1988Callaway#16 wrote: ↑Sat Oct 02, 2021 1:53 pm
Welcome Chris! Nice find. I’ll be subscribing and watching. I have an 88 Callaway convertible #16 that needs some work also. Kevin
I’ll watch, but don’t subscribe (tin foil hat on), as this is interesting to armchair observe. I got nuthin to really add which hasn’t been said other than I fixed up a few TPI cars in my time and everything said so far is right
How’s 88/016 coming along, and where’s those videos
I’d watch that also if you did some to go with your work
*89x2* wrote: ↑Mon Oct 18, 2021 7:40 pm
Chris, look at SEM Brand paints. They are nice, and spray evenly with good matches to o.e. colors for trim, etc.
Glad to continue help. Perhaps you will consider adding a plug for www.callawayownersgroup.com to your videos
In the meantime, a few things to note on your latest clip...
The triangular plate is from the NOS kit. It was installed to move the geometry of the throttle linkage forward with the NOS plate sandwiched in the throttle body/plenum area. It's not some fabbed up bracket as you explained. Whoever installed the NOS kit, butchered the lower bolt. Extract it, then helicoil the threads to install the factory bracket back into place.

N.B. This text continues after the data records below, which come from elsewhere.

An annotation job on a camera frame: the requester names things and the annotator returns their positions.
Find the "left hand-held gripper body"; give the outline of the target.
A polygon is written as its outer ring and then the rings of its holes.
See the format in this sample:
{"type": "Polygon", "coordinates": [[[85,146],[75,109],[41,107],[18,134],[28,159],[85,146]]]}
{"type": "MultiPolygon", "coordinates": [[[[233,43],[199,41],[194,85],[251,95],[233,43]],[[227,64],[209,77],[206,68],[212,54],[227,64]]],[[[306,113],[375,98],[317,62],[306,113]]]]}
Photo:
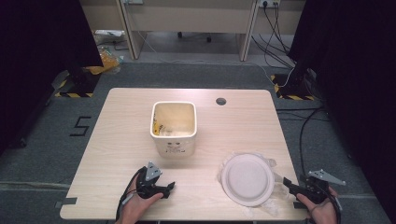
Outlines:
{"type": "Polygon", "coordinates": [[[136,191],[143,199],[148,199],[157,193],[164,193],[164,187],[157,187],[156,182],[162,175],[162,171],[150,161],[142,168],[136,180],[136,191]]]}

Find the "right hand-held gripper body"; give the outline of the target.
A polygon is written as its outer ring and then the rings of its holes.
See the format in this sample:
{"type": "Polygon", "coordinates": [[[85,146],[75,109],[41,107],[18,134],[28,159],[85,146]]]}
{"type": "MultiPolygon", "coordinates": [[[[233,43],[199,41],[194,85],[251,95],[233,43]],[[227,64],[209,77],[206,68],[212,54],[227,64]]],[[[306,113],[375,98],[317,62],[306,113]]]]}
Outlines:
{"type": "Polygon", "coordinates": [[[309,171],[307,176],[303,177],[306,188],[309,191],[307,197],[313,203],[322,203],[326,198],[329,197],[329,184],[337,184],[344,186],[346,184],[345,180],[341,180],[323,169],[316,171],[309,171]]]}

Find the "white square trash bin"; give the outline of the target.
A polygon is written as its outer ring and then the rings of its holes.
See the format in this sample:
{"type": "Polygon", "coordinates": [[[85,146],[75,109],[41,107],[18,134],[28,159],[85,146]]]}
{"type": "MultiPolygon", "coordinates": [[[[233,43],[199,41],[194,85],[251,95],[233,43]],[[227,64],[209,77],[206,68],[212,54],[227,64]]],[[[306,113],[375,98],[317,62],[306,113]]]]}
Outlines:
{"type": "Polygon", "coordinates": [[[194,103],[162,101],[152,107],[149,133],[161,157],[183,159],[191,156],[195,149],[197,114],[194,103]],[[152,125],[158,121],[163,125],[161,136],[152,133],[152,125]]]}

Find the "white paper plate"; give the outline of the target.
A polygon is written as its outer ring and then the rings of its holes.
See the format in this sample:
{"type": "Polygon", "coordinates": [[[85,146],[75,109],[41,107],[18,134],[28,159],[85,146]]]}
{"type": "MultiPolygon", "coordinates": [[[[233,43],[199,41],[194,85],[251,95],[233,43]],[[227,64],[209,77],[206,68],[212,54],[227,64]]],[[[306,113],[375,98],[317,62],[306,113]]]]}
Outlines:
{"type": "Polygon", "coordinates": [[[260,154],[237,154],[228,159],[219,182],[235,203],[254,207],[265,203],[273,193],[275,175],[270,162],[260,154]]]}

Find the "person's left hand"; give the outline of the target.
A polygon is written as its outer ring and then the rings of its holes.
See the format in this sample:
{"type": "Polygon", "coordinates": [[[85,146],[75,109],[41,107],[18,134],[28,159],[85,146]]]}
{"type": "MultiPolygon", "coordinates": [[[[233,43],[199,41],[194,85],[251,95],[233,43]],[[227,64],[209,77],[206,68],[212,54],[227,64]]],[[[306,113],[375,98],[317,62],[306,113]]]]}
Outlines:
{"type": "Polygon", "coordinates": [[[122,207],[120,218],[116,221],[116,224],[135,224],[162,196],[162,193],[157,193],[148,199],[142,199],[139,195],[135,194],[122,207]]]}

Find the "person's right hand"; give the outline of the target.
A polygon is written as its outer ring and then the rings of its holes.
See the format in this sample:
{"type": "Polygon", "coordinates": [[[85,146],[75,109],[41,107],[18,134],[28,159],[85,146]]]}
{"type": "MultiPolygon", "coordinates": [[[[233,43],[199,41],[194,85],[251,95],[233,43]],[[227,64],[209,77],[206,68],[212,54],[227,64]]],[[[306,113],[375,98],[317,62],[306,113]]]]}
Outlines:
{"type": "Polygon", "coordinates": [[[307,217],[313,219],[316,224],[338,223],[335,208],[329,199],[320,204],[315,204],[301,193],[297,194],[297,199],[306,206],[307,217]]]}

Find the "black stand base striped tape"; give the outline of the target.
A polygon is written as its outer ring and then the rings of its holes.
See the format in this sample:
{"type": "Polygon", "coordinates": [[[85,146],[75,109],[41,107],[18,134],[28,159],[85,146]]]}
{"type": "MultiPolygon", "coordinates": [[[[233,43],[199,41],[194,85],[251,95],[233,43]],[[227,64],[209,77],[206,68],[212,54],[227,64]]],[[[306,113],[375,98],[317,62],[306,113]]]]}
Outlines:
{"type": "Polygon", "coordinates": [[[304,67],[297,63],[287,74],[271,75],[276,96],[279,99],[313,101],[314,96],[306,87],[305,73],[304,67]]]}
{"type": "Polygon", "coordinates": [[[67,74],[55,92],[56,97],[85,98],[92,97],[100,79],[90,70],[82,68],[77,74],[67,74]]]}

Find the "black curtain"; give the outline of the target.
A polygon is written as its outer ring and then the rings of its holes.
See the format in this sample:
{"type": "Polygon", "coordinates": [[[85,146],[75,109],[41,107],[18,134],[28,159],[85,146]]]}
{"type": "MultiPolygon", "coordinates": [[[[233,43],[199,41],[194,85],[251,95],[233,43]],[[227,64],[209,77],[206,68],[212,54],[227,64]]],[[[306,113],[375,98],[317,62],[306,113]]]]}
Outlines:
{"type": "Polygon", "coordinates": [[[289,56],[316,72],[348,149],[396,224],[396,0],[305,0],[289,56]]]}
{"type": "Polygon", "coordinates": [[[0,0],[0,155],[60,72],[101,63],[79,0],[0,0]]]}

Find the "yellow plastic bag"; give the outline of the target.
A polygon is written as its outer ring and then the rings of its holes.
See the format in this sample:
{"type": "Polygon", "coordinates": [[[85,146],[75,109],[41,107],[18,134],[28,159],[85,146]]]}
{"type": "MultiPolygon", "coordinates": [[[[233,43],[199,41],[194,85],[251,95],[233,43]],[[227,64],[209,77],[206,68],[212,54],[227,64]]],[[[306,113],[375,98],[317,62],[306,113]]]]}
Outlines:
{"type": "Polygon", "coordinates": [[[116,68],[122,63],[122,58],[115,56],[108,49],[99,49],[99,54],[102,60],[102,66],[88,66],[87,69],[93,75],[99,75],[103,72],[116,68]]]}

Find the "clear bags with papers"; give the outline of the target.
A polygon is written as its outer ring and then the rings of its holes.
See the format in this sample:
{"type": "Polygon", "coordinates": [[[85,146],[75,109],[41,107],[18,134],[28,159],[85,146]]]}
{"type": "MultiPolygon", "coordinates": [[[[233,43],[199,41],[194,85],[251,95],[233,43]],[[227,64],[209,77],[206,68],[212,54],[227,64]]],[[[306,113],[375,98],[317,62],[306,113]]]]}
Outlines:
{"type": "Polygon", "coordinates": [[[114,50],[128,49],[123,30],[94,30],[92,35],[97,46],[112,46],[114,50]]]}

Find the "beige office desk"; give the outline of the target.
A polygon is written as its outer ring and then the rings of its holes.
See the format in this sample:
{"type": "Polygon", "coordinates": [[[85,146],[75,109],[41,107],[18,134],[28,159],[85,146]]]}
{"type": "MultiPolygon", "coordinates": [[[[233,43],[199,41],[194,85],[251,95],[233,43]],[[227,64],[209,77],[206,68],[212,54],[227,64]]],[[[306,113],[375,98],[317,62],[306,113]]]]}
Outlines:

Next, take a look at your emblem on the plenum - the bowtie should be RED. You can touch that up easily, but don't miss it.
For covering ports, I like to use Frog Brand painters tape. It's super sticky, but easy to remove. I would not stuff paper rags in ports or think it would keep debris from those turbo tubes. Use extreme care, please.
Additionally, I was in my shop and want to share with you some additional parts which WILL come in handy during your restoration. Injector Clips and O-Rings.
BWD # 274773 = O Ring Kit for the TPI Rails
Sorensen #800-9417 = Fuel Injector Retention Clips (they may stretch or snap while removing them during injector swap)
Thanks for the mention of the Callaway Owners Group in your clip
In the one post I made above, you can get the o-ring kit from AutoZone to take care of all the ones needed on the fuel rail
The stock injectors were 22 lbs and for 1989-1991, were Rochester Products with the numbers: 1209 5235435 on the top of the body of each
Ford SVO Branded injectors were a popular mod, but that's not what you have.
Your injectors are, as you say, from a Daewoo, which was a car manufacturer owned by GM. Anyways, Rochester Products was another GM subsidiary, and that's why the fuel system was full of their parts in the 80s/90s.
I'd be VERY curious still what each injector ohm reading might be. You can bench test still.
Good score on the oil primer, and thank you again for the mention of www.CallawayOwnersGroup.com in your videos
On the "aluminum spray", that's nice, but aluminum is very easily cleaned in a hot tank for most parts. A good machinist or machine shop can help with this, and it's relatively inexpensive. The problem with painting aluminum is that you are just covering dirt/debris, and the "paint" will flake off eventually, regardless of what kind. Spend the time, do it right
Speaking of aluminum, you will find several anodized (Blue) parts on your car. Be careful with those, preserving their finish. The AC Compressor manifold is one, you will see a pulley, some turbo-related fittings, and other stuff, as well.
On the scope, looks like the cylinder heads (casting 10088113) are the 1988-1990 Corvette castings. Once you get the valve covers off, check the rocker arms, they look like they are full roller rocker arms
The triangular black (rusted) pan is a sump for the oil system. The turbos are also water cooled, but you'll find those lines when you remove the banjo fittings off the turbos.
Original catalytic convertors are gone. Those bullet cats might be loaded inside, or not. Will be interesting to see. The 88L-91 cars had two AC cats with a straight pipe in the center, then to a factory Y pipe with the factory sport mufflers and Callaway embossed oval tip.
The disconnected harness beside the transmission *might* be the CAGS plug for the 1-4 skip shift. It was frequently disconnected to avoid skip shift function, but generally plugged w/ caps. Yours is hammered, and tough to tell exactly what it is. Let us know once you trace out the wires.
Keep pushing on, as you're right, this is a great car to save.